I'm aware that this question has already been asked and somewhat answered in the past.
However, I've a doubt on a detail that hasn't been cleared out yet (or at least for which I couldn't find a QA).
Consider the following code:
T *mem = allocator_traits::allocate(allocator, 10);
allocator_traits::construct(allocator, mem+1, params...);
I'm constructing an object at mem[1] even if the object at mem[0] doesn't exist yet.
As far as I understand, pointer arithmetic is well defined over a created array of not-constructed objects. However, this QA doesn't answer this specific case:
I should have stated that when I said storage + i will be well-defined under P0593, I was assuming that the elements storage[0], storage[1], ..., storage[i-1] have already been constructed. Although I'm not sure I understand P0593 well enough to conclude that it wouldn't also cover the case where those elements hadn't already been constructed.
In other terms, the author says that this could be UB. On the other side, it would make it impossible for an std::vector implementation to do something like this:
buf_end_size = newbuf + sizeof(T) * size();
Since I expect it to be valid code (and I've seen this in some implementations), it would mean that pointer arithmetic is well defined for any value of i also when objects aren't constructed.

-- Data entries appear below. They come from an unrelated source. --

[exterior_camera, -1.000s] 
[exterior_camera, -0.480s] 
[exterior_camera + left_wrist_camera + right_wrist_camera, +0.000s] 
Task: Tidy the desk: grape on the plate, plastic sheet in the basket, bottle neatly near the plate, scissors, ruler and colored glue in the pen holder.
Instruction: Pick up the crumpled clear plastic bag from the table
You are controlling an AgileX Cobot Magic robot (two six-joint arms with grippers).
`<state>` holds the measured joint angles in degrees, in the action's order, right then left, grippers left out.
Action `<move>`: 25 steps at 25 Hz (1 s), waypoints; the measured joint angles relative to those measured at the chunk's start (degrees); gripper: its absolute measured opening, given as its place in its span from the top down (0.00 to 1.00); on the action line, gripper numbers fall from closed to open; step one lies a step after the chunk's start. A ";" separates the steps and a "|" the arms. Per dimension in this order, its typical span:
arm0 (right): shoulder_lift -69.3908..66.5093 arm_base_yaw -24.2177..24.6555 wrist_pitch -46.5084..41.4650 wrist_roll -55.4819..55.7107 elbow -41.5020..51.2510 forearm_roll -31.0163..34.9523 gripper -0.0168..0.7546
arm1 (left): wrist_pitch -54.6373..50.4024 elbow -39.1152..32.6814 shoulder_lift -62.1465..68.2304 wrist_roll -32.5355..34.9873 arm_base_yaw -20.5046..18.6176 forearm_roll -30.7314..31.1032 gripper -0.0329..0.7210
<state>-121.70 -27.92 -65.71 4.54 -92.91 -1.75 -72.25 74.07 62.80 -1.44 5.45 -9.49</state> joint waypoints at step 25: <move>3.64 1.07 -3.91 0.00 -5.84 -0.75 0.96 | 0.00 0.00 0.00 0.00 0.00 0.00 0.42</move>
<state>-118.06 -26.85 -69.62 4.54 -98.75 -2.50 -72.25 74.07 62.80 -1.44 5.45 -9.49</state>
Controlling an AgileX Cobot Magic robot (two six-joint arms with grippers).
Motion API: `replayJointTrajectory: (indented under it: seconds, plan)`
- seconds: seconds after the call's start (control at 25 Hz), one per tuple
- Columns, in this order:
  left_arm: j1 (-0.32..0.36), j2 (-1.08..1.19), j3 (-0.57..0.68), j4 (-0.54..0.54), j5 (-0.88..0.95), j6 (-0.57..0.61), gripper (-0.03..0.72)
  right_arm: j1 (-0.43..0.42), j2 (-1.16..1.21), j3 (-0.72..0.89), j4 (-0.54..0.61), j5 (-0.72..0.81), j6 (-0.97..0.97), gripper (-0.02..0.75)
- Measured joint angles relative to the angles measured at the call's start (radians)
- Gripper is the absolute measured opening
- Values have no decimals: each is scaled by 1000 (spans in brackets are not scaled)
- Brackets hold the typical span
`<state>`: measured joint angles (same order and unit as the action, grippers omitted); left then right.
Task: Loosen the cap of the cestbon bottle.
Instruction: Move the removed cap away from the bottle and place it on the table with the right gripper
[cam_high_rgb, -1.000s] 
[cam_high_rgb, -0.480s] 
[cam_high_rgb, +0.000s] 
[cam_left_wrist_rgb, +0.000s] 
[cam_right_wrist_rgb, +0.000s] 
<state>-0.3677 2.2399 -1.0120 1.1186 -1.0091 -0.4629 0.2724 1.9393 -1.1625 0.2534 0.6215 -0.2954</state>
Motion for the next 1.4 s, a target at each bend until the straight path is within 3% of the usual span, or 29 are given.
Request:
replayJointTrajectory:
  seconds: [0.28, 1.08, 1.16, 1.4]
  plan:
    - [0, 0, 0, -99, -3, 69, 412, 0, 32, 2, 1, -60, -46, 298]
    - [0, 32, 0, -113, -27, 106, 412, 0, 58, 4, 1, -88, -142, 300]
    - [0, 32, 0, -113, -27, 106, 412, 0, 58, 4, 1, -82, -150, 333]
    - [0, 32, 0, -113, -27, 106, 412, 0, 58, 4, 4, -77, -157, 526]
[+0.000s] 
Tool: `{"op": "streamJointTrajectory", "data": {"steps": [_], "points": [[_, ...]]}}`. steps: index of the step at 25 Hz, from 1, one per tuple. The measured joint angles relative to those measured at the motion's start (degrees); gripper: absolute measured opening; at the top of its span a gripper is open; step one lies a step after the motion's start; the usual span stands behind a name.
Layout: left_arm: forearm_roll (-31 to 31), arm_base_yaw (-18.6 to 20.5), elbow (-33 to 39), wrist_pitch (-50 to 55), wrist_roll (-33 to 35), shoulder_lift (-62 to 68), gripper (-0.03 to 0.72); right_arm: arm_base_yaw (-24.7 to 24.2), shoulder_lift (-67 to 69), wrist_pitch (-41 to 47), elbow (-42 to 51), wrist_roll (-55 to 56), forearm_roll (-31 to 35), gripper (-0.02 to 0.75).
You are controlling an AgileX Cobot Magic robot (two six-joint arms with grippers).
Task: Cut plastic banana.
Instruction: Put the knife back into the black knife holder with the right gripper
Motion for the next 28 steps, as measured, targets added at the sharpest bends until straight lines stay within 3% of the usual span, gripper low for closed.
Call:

So, my question is: is this UB or I can safely do pointer arithmetic on the pointer returned by allocate in any case, for example if I want to construct the element at position 1 before that at position 0? Also, does the answer change between C++17 and C++20?
I think this is a relevant text in the standard about pointer arithmetic. Basically if you do addition/subtraction between two pointers and the result does not go out of bound of a reserved array, then the behavior is well-defined. I believe what you are trying to do is well-defined, because you have reserved an array of memory.